> _Required action_: Report every line of the listing below in which the string "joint" occurs.

> _Dataset content_:
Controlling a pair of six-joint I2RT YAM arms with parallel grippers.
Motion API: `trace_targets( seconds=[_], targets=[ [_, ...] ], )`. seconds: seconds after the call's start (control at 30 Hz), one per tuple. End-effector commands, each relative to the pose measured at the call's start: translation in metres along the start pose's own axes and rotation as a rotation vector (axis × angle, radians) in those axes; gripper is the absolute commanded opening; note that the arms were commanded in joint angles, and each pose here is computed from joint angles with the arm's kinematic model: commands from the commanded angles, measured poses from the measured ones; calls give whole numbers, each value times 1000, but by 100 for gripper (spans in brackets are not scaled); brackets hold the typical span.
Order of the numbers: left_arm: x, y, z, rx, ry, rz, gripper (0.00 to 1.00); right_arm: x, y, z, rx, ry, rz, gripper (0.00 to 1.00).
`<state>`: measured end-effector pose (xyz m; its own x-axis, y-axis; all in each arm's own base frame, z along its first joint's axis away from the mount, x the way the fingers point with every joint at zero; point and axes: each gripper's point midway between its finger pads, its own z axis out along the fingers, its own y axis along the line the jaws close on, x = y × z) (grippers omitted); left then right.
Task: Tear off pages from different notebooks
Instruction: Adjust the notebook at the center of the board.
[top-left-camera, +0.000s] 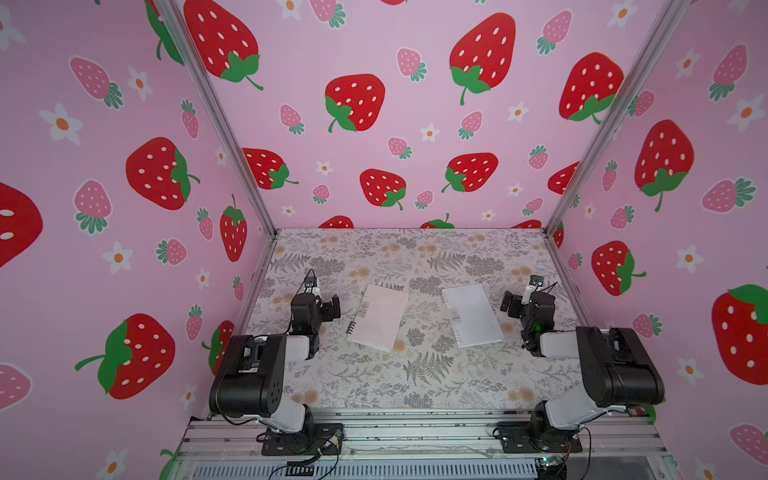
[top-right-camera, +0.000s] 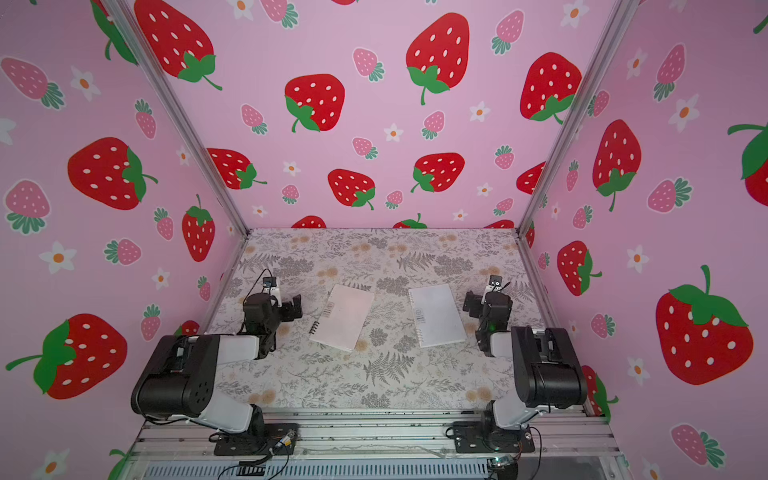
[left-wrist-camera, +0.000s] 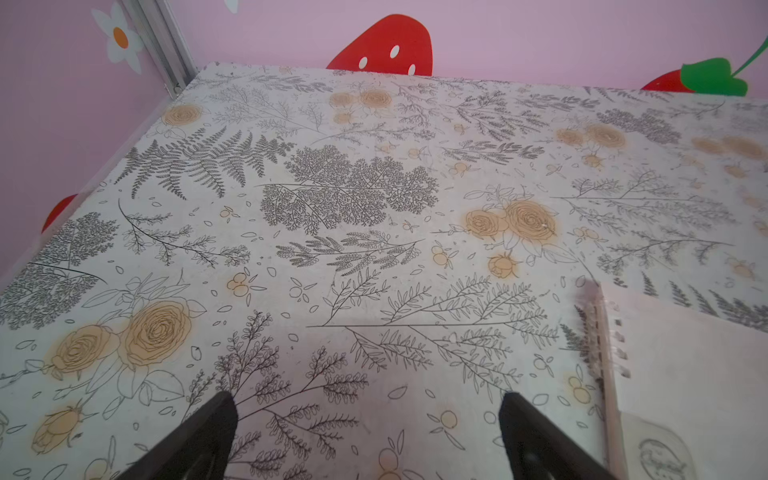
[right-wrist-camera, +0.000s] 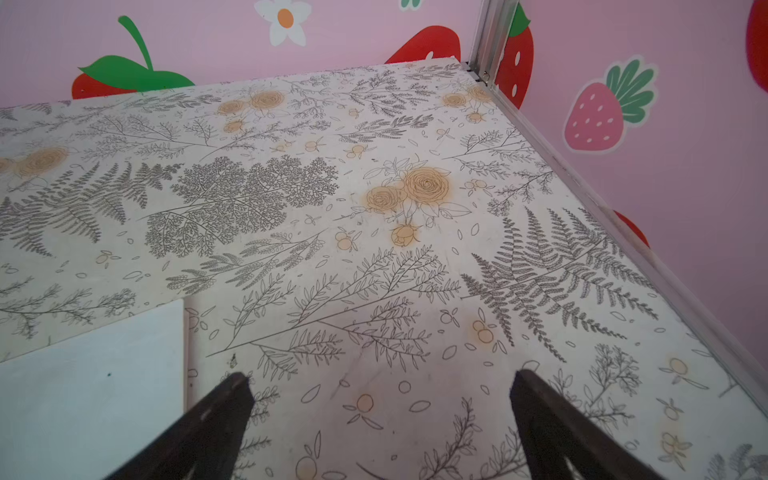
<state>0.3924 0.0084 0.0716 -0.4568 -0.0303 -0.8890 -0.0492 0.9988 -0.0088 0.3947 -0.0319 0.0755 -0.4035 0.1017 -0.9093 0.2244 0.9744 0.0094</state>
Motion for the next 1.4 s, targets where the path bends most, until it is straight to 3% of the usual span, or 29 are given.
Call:
trace_targets(
  seconds=[0.0,0.87,1.03,1.1,1.17,1.2,1.23,1.27,1.33,1.37],
  targets=[
    [-18,-1,4,5,-46,-1,99,-12,1,2,7,-37,2,100],
    [-18,0,4,3,-46,-5,99,-12,1,2,5,-37,1,100],
    [-58,19,-16,-219,-12,14,99,-30,7,-13,46,-96,-53,99],
    [-89,13,-35,-227,-38,-79,99,-59,20,-29,75,-82,-117,100],
    [-101,24,-55,-298,-14,-376,99,-98,31,-46,26,-67,37,100],
    [-87,34,-68,-381,63,-544,99,-109,34,-54,7,-30,168,100],
    [-79,33,-72,-378,137,-593,99,-115,38,-59,-15,6,263,100],
    [-75,17,-68,-275,226,-595,99,-118,51,-60,-92,30,315,100],
    [-52,2,-69,-241,369,-627,99,-121,116,-70,-478,89,232,100],
    [-42,-14,-68,-188,416,-637,99,-118,143,-76,-604,145,213,99]
  ],
)
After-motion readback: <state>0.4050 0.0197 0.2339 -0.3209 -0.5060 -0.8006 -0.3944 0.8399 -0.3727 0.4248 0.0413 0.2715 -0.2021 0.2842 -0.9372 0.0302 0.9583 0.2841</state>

> _Answer area_:
Controlling a pair of six-joint I2RT YAM arms with parallel grippers.
Motion API: `trace_targets( seconds=[_], targets=[ [_, ...] ], )`. seconds: seconds after the call's start (control at 30 Hz), one per tuple. End-effector commands, each relative to the pose measured at the call's start: translation in metres along the start pose's own axes and rotation as a rotation vector (axis × angle, radians) in those axes; gripper is the absolute commanded opening; note that the arms were commanded in joint angles, and each pose here is computed from joint angles with the arm's kinematic model: commands from the commanded angles, measured poses from the measured ones; calls give whole numbers, each value times 1000, but by 100 for gripper (spans in brackets are not scaled); brackets hold the typical span.
`<state>`: measured end-effector pose (xyz m; its own x-axis, y-axis; all in each arm's own base frame, z along its first joint's axis away from the mount, x the way the fingers point with every joint at zero; point and axes: each gripper's point midway between its finger pads, its own z axis out along the fingers, its own y axis along the line the jaws close on, x = y × z) (grippers omitted); left then right.

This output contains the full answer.